What you should do ->
Take the records below from their first line through the line holding "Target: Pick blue", and set each of those lines down exactly, without pictures.

Materials provided ->

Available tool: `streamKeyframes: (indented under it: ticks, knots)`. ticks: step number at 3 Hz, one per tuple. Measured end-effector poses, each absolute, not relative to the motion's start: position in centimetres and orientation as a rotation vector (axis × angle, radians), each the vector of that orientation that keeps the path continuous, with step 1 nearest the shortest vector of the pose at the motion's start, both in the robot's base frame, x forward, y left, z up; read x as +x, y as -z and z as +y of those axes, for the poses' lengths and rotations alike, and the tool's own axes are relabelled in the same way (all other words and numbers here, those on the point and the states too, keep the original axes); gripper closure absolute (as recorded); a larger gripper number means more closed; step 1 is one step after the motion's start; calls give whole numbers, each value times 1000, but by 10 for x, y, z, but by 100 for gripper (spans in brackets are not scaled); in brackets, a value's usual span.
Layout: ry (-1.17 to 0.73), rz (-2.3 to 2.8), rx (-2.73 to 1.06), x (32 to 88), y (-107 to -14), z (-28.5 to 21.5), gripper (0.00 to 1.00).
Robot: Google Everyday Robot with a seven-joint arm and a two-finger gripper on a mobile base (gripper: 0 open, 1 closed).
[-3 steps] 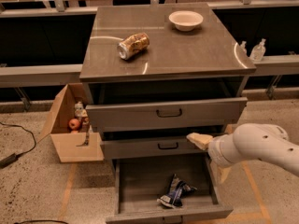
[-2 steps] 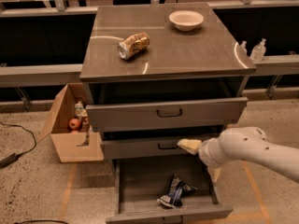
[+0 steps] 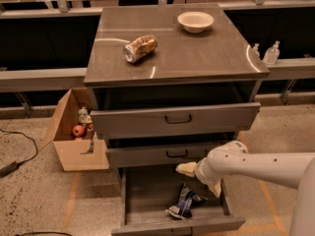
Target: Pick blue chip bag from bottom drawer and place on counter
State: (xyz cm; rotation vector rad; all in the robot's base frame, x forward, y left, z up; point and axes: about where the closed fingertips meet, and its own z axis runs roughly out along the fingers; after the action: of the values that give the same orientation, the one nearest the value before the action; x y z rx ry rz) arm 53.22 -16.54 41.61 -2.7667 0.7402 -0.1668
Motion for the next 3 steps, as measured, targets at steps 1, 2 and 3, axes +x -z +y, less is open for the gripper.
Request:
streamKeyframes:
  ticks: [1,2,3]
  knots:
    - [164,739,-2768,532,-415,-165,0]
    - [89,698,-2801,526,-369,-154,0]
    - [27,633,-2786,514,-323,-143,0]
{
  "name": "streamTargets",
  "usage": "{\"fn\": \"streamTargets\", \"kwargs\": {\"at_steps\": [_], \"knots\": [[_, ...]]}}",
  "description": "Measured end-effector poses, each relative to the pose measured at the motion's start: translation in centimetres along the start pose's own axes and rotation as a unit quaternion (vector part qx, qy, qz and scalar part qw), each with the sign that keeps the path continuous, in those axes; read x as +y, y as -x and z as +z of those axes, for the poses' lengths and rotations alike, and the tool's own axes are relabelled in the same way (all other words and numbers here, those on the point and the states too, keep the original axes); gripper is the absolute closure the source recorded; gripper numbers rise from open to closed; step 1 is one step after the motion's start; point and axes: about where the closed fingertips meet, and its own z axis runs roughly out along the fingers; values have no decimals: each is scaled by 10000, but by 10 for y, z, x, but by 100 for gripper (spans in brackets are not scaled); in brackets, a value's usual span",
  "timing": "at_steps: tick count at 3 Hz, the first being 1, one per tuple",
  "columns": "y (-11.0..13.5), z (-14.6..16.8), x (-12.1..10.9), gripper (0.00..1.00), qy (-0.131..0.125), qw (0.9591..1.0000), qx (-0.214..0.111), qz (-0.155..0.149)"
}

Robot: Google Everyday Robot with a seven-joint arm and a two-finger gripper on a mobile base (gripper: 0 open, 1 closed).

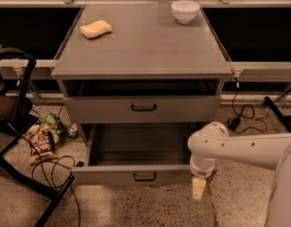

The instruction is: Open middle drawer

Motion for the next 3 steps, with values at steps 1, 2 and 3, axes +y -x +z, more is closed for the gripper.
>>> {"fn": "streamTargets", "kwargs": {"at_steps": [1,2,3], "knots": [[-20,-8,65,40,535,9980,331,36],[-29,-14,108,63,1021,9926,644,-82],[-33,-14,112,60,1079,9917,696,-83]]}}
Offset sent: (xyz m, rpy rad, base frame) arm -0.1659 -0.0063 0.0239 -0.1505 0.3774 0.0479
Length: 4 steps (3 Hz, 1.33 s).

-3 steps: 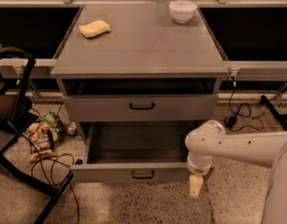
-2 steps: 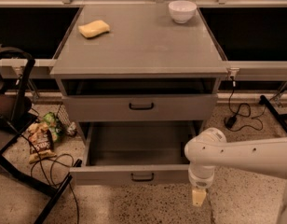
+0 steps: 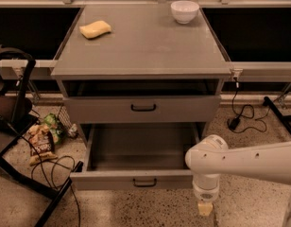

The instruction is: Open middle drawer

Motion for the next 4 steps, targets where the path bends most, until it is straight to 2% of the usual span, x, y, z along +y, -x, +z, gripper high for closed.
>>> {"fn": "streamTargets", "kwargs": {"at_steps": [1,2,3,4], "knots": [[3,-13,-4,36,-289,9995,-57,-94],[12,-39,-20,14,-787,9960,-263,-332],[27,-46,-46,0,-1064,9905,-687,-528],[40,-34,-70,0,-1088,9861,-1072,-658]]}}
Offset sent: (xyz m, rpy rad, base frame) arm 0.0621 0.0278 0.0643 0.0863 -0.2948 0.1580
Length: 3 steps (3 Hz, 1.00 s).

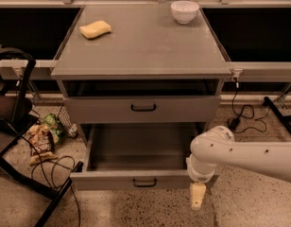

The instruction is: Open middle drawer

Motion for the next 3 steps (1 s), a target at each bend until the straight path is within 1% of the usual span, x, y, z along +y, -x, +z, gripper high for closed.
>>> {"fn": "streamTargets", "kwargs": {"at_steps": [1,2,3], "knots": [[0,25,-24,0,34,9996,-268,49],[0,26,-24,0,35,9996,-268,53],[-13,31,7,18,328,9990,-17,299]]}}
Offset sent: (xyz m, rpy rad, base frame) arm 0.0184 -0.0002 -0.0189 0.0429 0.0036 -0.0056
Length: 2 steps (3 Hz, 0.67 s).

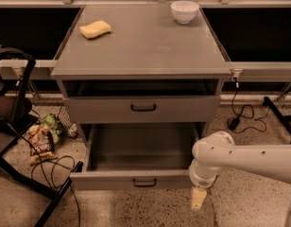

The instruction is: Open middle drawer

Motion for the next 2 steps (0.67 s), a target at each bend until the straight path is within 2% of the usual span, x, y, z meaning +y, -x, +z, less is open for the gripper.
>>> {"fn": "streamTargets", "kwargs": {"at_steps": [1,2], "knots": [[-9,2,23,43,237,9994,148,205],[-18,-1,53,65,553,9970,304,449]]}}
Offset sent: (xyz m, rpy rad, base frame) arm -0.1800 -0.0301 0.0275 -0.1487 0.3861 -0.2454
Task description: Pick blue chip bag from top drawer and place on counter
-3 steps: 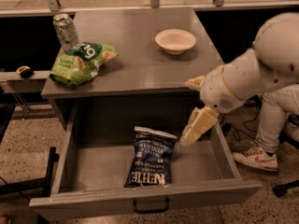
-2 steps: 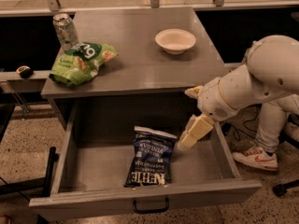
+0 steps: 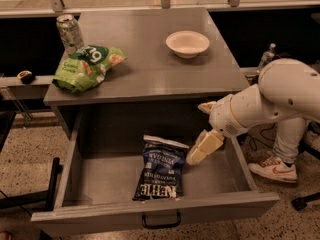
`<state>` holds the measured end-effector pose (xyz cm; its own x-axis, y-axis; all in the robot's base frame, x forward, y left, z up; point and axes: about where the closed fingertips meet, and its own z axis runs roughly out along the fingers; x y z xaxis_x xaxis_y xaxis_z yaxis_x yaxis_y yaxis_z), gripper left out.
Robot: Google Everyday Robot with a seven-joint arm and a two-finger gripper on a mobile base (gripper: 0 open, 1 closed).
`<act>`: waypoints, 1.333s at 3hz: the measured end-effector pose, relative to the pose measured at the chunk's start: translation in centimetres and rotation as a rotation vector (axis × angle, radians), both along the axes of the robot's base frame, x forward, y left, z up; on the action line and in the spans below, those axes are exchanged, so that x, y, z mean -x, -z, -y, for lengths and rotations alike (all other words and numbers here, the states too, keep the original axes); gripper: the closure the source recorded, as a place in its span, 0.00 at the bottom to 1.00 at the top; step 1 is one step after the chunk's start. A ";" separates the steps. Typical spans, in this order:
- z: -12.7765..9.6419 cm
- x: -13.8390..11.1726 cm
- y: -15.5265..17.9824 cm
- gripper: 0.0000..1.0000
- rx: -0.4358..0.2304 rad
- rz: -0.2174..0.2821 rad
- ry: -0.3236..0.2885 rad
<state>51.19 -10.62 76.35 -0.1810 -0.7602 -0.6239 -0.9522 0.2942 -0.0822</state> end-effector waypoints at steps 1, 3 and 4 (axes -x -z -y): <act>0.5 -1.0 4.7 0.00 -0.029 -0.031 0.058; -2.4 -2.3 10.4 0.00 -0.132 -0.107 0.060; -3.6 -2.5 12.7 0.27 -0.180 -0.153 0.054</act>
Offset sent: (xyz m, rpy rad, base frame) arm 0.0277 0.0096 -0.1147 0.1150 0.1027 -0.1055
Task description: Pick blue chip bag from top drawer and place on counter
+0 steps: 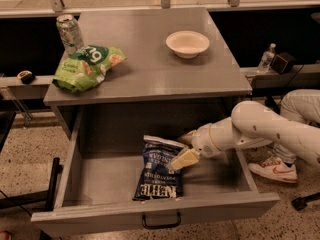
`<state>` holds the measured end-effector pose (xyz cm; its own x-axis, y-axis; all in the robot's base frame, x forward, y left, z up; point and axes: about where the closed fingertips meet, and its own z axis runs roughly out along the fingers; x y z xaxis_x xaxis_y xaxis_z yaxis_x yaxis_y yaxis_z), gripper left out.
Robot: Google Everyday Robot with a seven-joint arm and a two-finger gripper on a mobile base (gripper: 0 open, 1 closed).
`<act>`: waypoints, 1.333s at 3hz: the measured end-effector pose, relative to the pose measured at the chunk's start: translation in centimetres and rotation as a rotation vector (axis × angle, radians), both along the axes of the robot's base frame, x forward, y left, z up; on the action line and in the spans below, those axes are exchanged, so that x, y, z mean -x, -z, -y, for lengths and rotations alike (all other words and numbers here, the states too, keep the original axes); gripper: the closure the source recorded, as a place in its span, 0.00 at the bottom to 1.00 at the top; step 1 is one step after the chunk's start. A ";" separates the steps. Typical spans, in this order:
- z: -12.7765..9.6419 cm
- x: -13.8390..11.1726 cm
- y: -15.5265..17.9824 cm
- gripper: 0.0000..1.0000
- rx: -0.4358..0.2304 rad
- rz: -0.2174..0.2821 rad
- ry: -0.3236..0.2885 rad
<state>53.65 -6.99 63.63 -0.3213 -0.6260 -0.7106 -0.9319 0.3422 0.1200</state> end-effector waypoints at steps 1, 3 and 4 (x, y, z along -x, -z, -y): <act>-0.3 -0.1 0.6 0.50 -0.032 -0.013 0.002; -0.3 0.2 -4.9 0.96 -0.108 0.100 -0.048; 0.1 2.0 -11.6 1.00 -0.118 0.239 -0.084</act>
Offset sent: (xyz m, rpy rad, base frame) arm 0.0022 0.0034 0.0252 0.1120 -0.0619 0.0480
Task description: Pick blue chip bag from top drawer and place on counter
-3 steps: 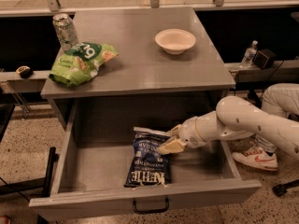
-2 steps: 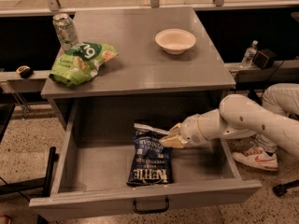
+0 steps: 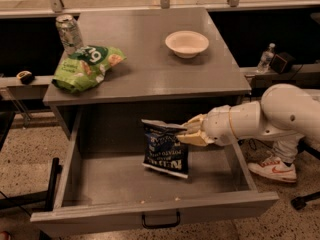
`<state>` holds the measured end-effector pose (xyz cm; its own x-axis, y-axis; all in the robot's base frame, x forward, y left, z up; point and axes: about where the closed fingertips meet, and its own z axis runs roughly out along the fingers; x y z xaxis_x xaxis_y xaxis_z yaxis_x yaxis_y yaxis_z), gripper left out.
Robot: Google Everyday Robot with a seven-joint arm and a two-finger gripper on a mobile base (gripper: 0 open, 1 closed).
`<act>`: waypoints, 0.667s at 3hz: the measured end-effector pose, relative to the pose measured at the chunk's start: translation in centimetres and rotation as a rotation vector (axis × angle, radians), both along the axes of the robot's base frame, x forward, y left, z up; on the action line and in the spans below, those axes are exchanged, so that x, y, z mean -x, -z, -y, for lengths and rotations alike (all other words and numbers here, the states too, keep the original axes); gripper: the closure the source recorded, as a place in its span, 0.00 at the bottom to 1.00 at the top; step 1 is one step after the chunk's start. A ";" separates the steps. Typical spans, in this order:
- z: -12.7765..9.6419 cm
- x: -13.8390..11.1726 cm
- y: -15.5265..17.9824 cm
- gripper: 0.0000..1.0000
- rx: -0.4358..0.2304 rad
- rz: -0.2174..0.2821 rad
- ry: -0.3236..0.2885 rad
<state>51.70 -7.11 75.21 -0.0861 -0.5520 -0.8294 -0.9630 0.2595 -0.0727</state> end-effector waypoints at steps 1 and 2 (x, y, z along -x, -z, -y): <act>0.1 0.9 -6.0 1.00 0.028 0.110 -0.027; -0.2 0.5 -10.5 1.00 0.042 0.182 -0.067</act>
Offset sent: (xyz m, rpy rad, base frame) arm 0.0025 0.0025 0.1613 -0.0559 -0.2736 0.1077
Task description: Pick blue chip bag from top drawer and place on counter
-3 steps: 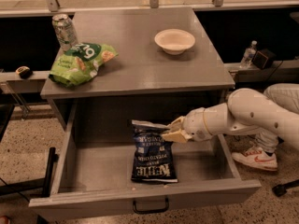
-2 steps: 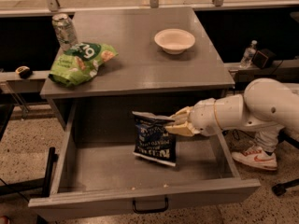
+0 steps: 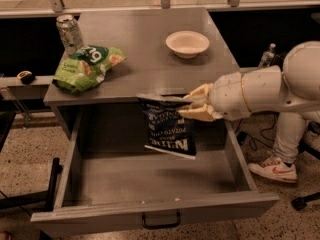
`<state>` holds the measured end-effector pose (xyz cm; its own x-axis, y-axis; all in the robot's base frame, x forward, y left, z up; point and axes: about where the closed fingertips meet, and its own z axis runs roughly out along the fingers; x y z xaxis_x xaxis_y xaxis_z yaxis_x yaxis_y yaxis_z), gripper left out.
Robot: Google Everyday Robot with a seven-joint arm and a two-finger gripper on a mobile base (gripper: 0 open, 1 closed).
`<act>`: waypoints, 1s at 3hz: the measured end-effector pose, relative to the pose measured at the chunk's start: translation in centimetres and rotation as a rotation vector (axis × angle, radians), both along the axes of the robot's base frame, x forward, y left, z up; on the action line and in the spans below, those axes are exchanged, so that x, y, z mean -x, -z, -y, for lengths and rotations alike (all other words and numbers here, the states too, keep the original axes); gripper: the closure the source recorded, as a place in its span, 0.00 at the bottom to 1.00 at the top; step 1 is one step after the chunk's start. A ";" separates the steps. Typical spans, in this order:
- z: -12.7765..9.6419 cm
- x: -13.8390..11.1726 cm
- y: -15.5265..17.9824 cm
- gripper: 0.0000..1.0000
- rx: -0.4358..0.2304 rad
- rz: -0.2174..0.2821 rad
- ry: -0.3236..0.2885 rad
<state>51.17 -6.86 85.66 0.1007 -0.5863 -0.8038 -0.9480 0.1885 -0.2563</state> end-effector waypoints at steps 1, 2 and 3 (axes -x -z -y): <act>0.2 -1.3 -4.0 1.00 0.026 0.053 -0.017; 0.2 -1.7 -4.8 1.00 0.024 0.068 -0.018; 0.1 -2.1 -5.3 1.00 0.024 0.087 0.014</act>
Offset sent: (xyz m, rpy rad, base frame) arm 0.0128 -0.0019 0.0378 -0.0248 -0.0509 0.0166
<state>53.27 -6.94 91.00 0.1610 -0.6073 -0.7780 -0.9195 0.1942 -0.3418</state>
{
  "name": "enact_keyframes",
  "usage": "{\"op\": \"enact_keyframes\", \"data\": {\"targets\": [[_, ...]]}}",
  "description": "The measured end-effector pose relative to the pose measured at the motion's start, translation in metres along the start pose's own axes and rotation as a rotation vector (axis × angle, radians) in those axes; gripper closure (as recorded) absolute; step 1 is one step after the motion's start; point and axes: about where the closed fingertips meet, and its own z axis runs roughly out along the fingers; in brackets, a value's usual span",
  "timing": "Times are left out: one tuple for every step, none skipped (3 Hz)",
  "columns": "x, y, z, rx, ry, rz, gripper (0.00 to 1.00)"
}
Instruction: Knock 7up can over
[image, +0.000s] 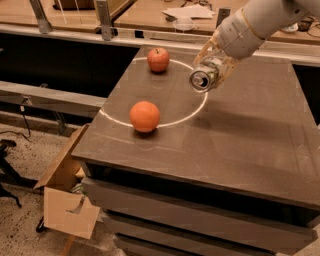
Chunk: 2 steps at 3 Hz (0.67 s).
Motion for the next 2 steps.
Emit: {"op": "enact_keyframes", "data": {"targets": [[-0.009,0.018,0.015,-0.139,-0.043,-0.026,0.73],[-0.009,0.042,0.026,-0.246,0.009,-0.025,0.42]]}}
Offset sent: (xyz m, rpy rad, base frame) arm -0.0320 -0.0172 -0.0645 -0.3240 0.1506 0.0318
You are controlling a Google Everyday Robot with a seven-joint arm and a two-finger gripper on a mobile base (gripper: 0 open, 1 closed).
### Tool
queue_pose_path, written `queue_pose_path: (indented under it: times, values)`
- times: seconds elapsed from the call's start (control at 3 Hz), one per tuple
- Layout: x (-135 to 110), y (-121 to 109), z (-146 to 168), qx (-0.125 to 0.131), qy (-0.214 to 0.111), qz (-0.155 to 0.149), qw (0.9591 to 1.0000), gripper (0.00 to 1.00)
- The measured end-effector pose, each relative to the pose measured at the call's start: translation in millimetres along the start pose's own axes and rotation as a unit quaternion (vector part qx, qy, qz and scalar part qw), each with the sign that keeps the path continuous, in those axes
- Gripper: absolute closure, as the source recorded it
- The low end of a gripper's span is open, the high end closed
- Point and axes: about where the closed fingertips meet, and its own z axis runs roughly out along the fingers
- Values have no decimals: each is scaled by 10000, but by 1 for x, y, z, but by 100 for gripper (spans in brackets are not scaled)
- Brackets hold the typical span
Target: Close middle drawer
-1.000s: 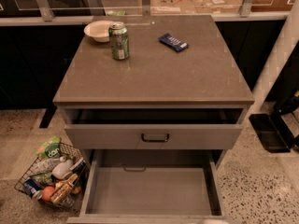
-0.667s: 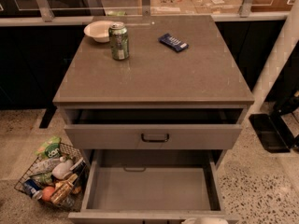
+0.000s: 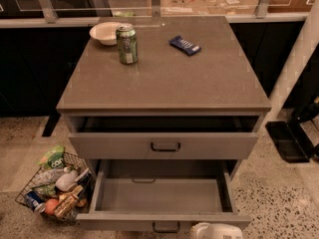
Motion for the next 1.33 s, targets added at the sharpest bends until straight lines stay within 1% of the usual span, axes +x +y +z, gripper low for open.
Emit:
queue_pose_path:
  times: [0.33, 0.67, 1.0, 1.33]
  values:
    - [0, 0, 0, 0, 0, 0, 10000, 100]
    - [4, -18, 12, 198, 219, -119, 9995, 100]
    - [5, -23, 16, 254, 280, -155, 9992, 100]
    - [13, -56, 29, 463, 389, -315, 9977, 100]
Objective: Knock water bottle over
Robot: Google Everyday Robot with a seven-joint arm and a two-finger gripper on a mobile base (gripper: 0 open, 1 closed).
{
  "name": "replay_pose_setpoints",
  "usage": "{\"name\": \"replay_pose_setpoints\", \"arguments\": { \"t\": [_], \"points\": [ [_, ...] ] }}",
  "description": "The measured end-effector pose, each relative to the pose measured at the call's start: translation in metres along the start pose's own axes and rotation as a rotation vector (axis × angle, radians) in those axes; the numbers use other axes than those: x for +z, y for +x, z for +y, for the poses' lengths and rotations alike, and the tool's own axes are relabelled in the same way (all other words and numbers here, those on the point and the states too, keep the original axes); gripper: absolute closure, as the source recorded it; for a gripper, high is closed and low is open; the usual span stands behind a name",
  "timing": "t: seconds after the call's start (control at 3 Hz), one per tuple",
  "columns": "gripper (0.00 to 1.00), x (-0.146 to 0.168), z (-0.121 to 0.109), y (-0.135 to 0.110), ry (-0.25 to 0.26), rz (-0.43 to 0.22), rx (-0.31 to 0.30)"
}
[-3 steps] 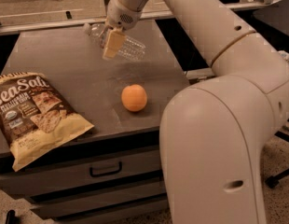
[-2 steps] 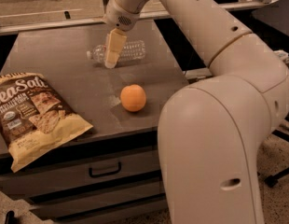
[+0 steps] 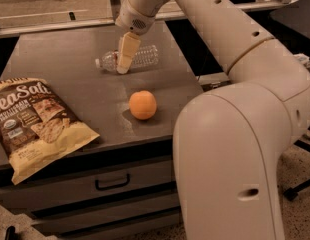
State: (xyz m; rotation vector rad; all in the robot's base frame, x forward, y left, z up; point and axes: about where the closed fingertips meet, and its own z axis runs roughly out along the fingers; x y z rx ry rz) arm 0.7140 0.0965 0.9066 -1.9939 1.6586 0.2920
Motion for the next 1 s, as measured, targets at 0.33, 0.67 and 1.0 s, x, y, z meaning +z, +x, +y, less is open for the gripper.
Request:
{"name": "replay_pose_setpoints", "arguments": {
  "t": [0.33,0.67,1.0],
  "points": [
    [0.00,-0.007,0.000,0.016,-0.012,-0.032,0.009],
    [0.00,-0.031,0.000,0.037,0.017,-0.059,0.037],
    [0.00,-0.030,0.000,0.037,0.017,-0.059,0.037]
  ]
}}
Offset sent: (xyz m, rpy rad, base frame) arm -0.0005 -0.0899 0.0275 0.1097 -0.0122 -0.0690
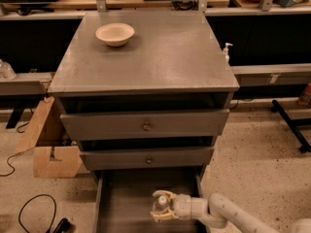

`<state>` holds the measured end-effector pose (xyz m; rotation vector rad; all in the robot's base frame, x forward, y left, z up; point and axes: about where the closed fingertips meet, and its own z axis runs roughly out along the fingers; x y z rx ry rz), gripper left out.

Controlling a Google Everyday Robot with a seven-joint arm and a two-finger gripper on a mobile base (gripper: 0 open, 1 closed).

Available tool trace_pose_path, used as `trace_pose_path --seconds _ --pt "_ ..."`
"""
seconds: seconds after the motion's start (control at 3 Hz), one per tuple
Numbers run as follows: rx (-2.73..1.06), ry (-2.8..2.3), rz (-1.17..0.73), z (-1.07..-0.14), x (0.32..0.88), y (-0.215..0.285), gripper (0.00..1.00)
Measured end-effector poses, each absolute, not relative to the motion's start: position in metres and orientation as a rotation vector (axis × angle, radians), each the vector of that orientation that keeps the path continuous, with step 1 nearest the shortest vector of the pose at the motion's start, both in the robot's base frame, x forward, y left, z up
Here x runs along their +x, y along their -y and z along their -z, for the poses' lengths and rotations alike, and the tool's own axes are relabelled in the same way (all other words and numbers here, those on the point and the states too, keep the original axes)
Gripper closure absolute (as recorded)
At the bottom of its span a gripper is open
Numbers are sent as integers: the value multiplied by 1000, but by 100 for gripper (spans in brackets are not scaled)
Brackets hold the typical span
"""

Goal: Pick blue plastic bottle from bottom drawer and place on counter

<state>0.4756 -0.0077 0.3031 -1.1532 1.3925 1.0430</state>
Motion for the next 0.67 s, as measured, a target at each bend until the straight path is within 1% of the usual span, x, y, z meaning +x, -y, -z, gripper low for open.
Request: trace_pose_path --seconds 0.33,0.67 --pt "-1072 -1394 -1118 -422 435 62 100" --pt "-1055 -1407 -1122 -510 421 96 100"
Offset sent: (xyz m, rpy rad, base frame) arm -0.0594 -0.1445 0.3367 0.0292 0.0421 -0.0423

Your solution ->
Available tool: `streamKeyframes: (indented under it: ticks, knots)`. ticks: step number at 3 Hz, one per tuple. Measured end-effector poses, each absolute, not relative to the motion's start: position in centimetres and orientation as a rotation vector (axis × angle, radians), each the vector of that orientation that keeps the path continuous, with step 1 nearest the shortest vector of the pose at the motion's start, both in the robot's base frame, x forward, y left, z up; read x as +x, y as -z and z as +y of those axes, for the poses' lengths and rotations alike, and the tool's own axes are relabelled in the same way (all other words and numbers here, those on the point and the states too, keep the original axes); gripper closure absolute (as recorded); a larger gripper number means more closed; step 1 is one step after the motion's start; calls give whole numbers, each value times 1000, but by 10 for x, y, z, but by 100 for gripper (spans in brackets are not scaled); in brackets, a value's usual span.
Layout: ry (-1.17 to 0.73), rz (-2.3 to 2.8), rx (-2.73 to 1.06), x (32 to 88), y (-107 to -14), z (-28.5 to 21.5), gripper (0.00 to 1.00).
Robot: Google Everyday Robot with a seven-joint arm and a two-finger gripper on a mobile base (gripper: 0 open, 1 closed).
[-3 steps] 
[-2 steps] 
[+0 steps] 
Target: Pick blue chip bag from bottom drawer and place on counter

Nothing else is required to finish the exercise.